Not only has New Orleans gone 7-6 since the starting center returned to the lineup Dec. 13, but if you look closely at the Pelicans’ defeats during that span, they’ve all been competitive. Early in the season, New Orleans sustained some ugly blowout losses, but since Dec. 13 they have a seven-point loss at Philadelphia, an OT defeat to Brooklyn and two-point heartbreaker vs. Utah, Favors’ previous team. The Pelicans’ ability to be in every game is largely due to defensive improvement, which is giving them a chance to compete against any opponent.

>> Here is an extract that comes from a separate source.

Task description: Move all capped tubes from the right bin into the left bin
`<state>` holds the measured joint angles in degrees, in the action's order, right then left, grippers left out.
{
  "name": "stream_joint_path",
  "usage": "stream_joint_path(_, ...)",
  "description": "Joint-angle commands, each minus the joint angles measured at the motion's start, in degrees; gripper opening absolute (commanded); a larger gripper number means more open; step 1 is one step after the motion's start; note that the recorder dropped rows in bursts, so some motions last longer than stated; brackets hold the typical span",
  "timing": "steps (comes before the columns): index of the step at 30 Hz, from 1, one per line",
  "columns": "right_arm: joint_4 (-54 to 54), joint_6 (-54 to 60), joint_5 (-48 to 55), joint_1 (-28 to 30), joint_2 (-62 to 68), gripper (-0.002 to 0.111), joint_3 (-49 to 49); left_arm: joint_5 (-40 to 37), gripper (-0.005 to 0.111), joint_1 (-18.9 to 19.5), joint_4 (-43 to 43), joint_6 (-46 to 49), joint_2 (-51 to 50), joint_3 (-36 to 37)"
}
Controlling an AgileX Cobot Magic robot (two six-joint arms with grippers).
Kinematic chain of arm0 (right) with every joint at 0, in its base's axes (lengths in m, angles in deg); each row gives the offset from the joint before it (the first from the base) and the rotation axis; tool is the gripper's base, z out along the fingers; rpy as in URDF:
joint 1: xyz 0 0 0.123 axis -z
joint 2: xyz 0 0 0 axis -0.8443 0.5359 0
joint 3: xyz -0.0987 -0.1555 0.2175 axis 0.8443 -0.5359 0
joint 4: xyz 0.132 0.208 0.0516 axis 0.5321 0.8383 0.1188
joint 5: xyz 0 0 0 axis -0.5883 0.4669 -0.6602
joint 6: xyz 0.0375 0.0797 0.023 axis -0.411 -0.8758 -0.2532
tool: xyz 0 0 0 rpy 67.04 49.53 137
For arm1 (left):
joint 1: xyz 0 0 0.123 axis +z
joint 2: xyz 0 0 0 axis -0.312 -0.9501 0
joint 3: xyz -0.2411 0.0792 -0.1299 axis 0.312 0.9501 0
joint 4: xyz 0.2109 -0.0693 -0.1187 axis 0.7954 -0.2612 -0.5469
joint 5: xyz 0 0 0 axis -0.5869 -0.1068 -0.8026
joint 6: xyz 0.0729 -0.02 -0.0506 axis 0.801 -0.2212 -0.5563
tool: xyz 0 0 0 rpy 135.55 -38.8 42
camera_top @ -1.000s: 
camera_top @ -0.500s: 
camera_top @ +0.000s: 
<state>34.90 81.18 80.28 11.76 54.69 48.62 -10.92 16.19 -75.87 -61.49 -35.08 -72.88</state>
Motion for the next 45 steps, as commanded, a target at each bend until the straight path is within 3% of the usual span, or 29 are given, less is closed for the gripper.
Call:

“Teamwide, we’ve improved a great deal on that side of the ball,” Griffin said of NOLA’s defense. “Some of that is scheme, but most of that is Fave. Him coming back has had a profound impact on the trust level everyone has. When Fave came back, I think everyone had a sense of, ‘OK, there’s somebody that has my back.’ That’s made everyone more accountable to one another and a level of ownership in the defense we didn’t have before.”

Pelicans are better positioned for Zion Williamson’s debut.

Griffin breaks down why he’s been pleased with the process surrounding Williamson’s return to the court, saying “we’ve taken a holistic approach.”

He reiterated his displeasure with the notion from some media that the best course of action for the No. 1 pick would be to sit out the season.

“I’ve heard the narrative that maybe he should not play at all – that would be absurd from where he is,” Griffin said. “You don’t take a player who’s worked this hard, put himself in this kind of condition, then say, ‘By the way, none of that matters (because you’re not playing).’ He’s worked this hard because he wants to play. He’s a basketball player. He wants to lead his guys.”

Griffin often said during the offseason that Williamson is “not the savior” for the Pelicans, who had a discouraging start to ’19-20 to say the least, but statistically are the NBA’s fifth-best team during a 7-3 stretch, with a net rating of plus 6.2 points per 100 possessions, via NBA.com.

“The phenomenon of Zion will need a team that’s prepared for that now a little bit,” Griffin said of Williamson’s imminent return. “We’re playing better, our guys understand each other better, they understand their roles a little bit clearer. Our 5-0 preseason may have masked some of our deficiencies, (but) now we know who we really are. Zion’s had some time to learn who we really are as a team, and where he needs to fill in. I’m optimistic that he’s physically going to be the best version of himself, but also coming in at the right time.”